The air felt charged, like before a storm.

"You were late," he said without looking up.

"I wasn't aware you kept track of me," I snapped sharper than I meant.

His eyes flickered — cold blue flames simmering beneath steel.

"I don't. But that professor doesn't speak unless something's about to break."

I started to turn away, but his voice stopped me.

"I heard what he said."

"So?"

"Bonds override the system," Kael said quietly. "Rare. Dangerous. Unpredictable."

I faced him, defiant. "What are you saying?"

"You might be stronger than all of us. And no one knows what to do with that."

For a moment, I thought he might smile. Instead, he turned and walked away.

Entry Four: New Faces and Shifting Shadows

Later, new students joined our ranks — transfers from distant corners of the kingdom, carrying secrets heavier than their travel-worn cloaks.

Among them:

Dahlia — pale and sharp-featured, with silver eyes that glittered like ice. Her frost magic whispered at her fingertips, even when she was calm. She kept to herself — except around me.

Riven — quiet, heavily scarred, claiming to have seen things no one believed. Creatures not born of this world. Most called him mad. I wasn't so sure.
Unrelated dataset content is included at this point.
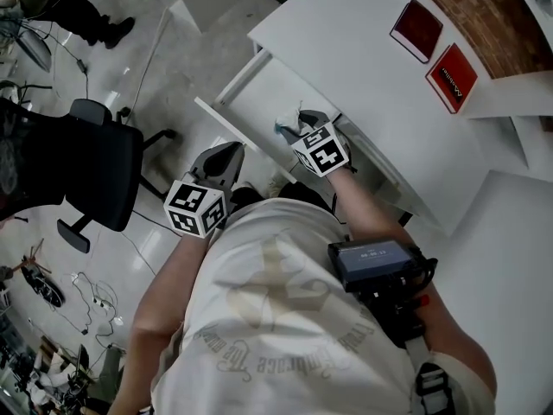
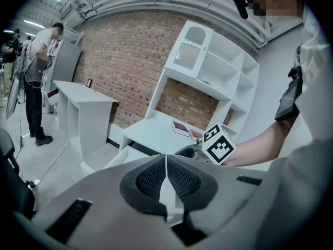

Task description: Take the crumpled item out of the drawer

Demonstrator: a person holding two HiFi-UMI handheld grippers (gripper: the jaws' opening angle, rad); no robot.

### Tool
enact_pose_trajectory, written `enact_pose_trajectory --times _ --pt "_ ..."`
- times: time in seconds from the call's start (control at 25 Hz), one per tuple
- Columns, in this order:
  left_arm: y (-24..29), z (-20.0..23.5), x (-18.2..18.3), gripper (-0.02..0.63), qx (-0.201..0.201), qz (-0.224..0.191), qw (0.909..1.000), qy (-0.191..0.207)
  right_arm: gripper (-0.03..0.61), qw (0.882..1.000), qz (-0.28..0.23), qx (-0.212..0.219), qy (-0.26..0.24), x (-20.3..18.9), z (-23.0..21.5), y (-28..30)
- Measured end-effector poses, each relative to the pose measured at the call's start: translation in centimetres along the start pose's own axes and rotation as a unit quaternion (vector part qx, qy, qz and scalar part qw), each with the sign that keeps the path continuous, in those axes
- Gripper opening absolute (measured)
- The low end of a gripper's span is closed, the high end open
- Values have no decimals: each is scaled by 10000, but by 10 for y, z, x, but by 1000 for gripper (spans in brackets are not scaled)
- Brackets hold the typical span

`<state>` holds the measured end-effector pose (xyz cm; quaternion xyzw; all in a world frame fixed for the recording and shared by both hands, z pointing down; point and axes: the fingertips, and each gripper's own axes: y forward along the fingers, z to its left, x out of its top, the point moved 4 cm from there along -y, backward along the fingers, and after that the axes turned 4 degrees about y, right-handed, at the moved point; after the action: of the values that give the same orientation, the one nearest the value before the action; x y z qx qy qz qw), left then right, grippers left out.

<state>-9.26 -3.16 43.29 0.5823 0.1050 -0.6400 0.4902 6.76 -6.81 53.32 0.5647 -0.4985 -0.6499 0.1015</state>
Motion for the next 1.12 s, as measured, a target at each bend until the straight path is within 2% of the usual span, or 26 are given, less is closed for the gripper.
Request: enact_pose_trajectory --times 0.4,0.56,0.88,1.12 --pt "-1 -3 12 28 -38 -222 9997 107 213 9993 -357 -31 90 13 4 -28" --pt "0 -1 15 28 -35 -259 9995 153 210 9977 -658 40 137 25 8 -39" --pt "6 -3 16 28 21 -275 9995 157 204 9890 -1414 280 327 50 12 -70" --pt "13 -5 19 28 11 -289 9994 208 201 9825 -1752 381 497 56 7 -88"
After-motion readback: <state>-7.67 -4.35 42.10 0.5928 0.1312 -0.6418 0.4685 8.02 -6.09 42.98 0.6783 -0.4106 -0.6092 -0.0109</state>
Tasha — tall, statuesque, once a healer but now bonded to something darker. Her smile held secrets she refused to share.

Lyra and Nia eyed them with suspicion, but I felt something else in their gaze toward me — respect, maybe even fear.

Entry Five: The Fire Garden

That night, I wandered to the Fire Garden, the academy's oldest courtyard. The stones beneath my feet glowed faintly with dragon ash, pulsing softly with forgotten magic.

And Kael was there.

This time, he didn't turn when I approached.

"Did you follow me?" I asked.

"No. I knew you'd come."

I took a step closer. "Why?"

"Because something's waking inside you," he said low. "And you're terrified of it."

I didn't answer. I thought of my sister's warnings — the shadow magic that waited in silence, patient and watching.

Kael finally looked at me — really looked.

"Everyone else is trying to fix you," he said. "I'm not."

"What are you doing? Why did you only notice me two months in?"

He stepped toward me slowly, deliberately.

"I'm watching you break the system."

His words sparked like electricity between us.

I met his gaze, chin high.

"And if I break you too?"

A flicker of something — amusement? Heat? — crossed his features.

"I think I'd let you."

He stepped back, letting the silence stretch between us.

But something was growing.

I could feel it—in the way his eyes lingered, in the way the shadows stretched toward me as I walked away.